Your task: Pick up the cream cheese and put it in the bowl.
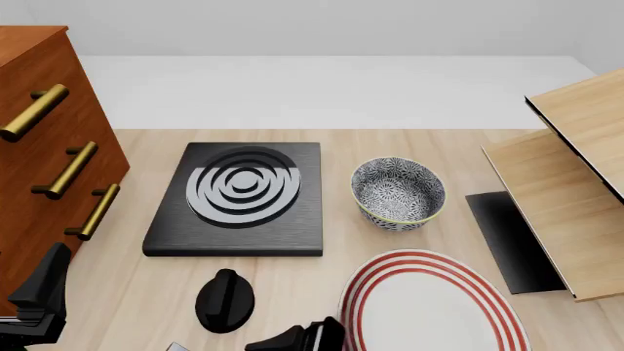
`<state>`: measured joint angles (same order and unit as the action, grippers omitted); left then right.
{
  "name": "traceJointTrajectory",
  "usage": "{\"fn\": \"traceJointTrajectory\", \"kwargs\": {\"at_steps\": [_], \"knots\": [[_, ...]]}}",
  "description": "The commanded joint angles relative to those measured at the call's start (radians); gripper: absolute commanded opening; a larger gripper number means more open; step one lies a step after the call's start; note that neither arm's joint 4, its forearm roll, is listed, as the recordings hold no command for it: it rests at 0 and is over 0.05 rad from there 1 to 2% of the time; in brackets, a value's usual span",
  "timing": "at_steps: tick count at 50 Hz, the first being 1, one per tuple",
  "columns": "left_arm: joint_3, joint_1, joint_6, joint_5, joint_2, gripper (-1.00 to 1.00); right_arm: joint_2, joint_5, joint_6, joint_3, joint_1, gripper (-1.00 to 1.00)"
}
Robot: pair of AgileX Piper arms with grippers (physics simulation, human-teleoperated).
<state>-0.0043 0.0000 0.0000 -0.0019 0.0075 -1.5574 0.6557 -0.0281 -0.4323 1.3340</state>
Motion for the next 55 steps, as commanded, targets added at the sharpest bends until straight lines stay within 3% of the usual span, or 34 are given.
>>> {"fn": "traceJointTrajectory", "kwargs": {"at_steps": [1,29,38,55], "knots": [[0.000,0.000,0.000,0.000,0.000,1.00,-0.039,0.002,-0.019,-0.006,-0.010,1.00],[0.000,0.000,0.000,0.000,0.000,1.00,-0.127,0.024,-0.045,-0.013,-0.036,1.00],[0.000,0.000,0.000,0.000,0.000,1.00,-0.200,0.010,-0.096,-0.050,-0.023,1.00],[0.000,0.000,0.000,0.000,0.000,1.00,-0.242,0.002,-0.118,-0.075,-0.014,1.00]]}}
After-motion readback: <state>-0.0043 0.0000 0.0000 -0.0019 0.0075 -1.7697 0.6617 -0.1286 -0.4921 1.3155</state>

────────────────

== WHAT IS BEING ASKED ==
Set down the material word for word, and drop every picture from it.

== RESPONSE AREA ==
Your task: Pick up the cream cheese and put it in the bowl.
`<state>`: measured joint angles (same order and unit as the action, grippers omitted); left then right.
{
  "name": "traceJointTrajectory",
  "usage": "{\"fn\": \"traceJointTrajectory\", \"kwargs\": {\"at_steps\": [_], \"knots\": [[_, ...]]}}",
  "description": "The commanded joint angles relative to those measured at the call's start (radians); gripper: absolute commanded opening; a larger gripper number means more open; step one lies a step after the call's start; note that neither arm's joint 4, its forearm roll, is listed, as the recordings hold no command for it: it rests at 0 and is over 0.05 rad from there 1 to 2% of the time; in brackets, a value's usual span",
  "timing": "at_steps: tick count at 50 Hz, the first being 1, one per tuple",
  "columns": "left_arm: joint_3, joint_1, joint_6, joint_5, joint_2, gripper (-1.00 to 1.00); right_arm: joint_2, joint_5, joint_6, joint_3, joint_1, gripper (-1.00 to 1.00)"
}
Robot: pair of AgileX Piper arms with grippers (physics simulation, human-teleoperated).
<state>-0.0043 0.0000 0.0000 -0.0019 0.0075 -1.5574 0.6557 -0.0281 -0.4323 1.3340</state>
Motion for the next 55 steps, as commanded, targets added at the sharpest bends until straight lines stay within 3% of the usual span, or 34 are given.
>>> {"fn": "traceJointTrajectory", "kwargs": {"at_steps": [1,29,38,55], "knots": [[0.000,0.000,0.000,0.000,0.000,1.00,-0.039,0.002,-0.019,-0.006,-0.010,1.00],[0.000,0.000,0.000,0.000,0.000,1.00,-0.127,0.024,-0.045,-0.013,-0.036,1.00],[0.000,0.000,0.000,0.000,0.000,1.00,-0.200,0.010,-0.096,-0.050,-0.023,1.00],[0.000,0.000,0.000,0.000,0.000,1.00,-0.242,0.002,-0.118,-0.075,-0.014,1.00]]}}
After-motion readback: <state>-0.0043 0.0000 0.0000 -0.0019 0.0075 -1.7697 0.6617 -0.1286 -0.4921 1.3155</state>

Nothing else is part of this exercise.